Thankfully, there's a great github repo here: https://github.com/njpipeorgan/wll-interface/tree/master

It provides an elegant, minimal wrapper around the LibraryLink interface. Instead of 40 lines of boilerplate, the `add1`

function from earlier with wll-interface is:

`double add1(double x){ return x + 1; }`

`DEFINE_WLL_FUNCTION(add1)`

which is about as minimal as one could possibly hope for. It also defines easy-to-use container classes for the relevant Mathematica data types (e.g. tensors, sparse arrays) that feel like using STL containers. Perhaps best of all, it integrates seamlessly into existing C++ projects. With just a couple of lines of CMake, wll-interface can be added to an existing project:

`include(FetchContent)`

`FetchContent_Declare(`

` wll_interface`

` GIT_REPOSITORY https://github.com/samuelpmish/wll_interface.git`

` GIT_TAG main`

`)`

`FetchContent_MakeAvailable(wll_interface)`

```
```

`...`

```
```

`# needs to be a shared library for Mathematica to load it`

`add_library(my_library SHARED ...)`

`target_link_libraries(my_library PUBLIC wll_interface)`

From there, we can build the shared library and load its symbols into Mathematica with `LibraryFunctionLoad[]`

. Here are the timings of the wll-interface approach, compared to the previous results:

Time | |
---|---|

Mathematica | 16s |

Mathematica (Compile[]) | 2.5s |

Mathematica (Compile[..., CompilationTarget->"C"]) | 1.6s |

Mathematica (wll-interface to C++ implementation w/ 8 threads) | 15ms |

C++ | 7.7ms |

C++ (8 threads) | 2.2ms |

So, there's definitely still some overhead when going through LibraryLink, but a speedup of 1000x for practically no extra effort is worth it to me!
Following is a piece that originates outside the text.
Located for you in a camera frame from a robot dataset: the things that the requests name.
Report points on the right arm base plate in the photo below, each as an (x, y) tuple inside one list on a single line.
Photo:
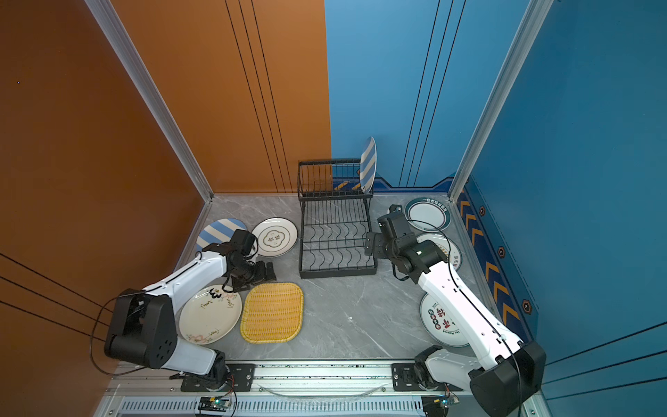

wll-interface is an incredible library, I'm really grateful for njpipeorgan's work developing and maintaining it. It makes writing C++ extensions for Mathematica really simple, which addresses the biggest drawback associated with working in Mathematica. This way, the C++ library benefits not only the users of that library, but also the prototyping of future features in Mathematica.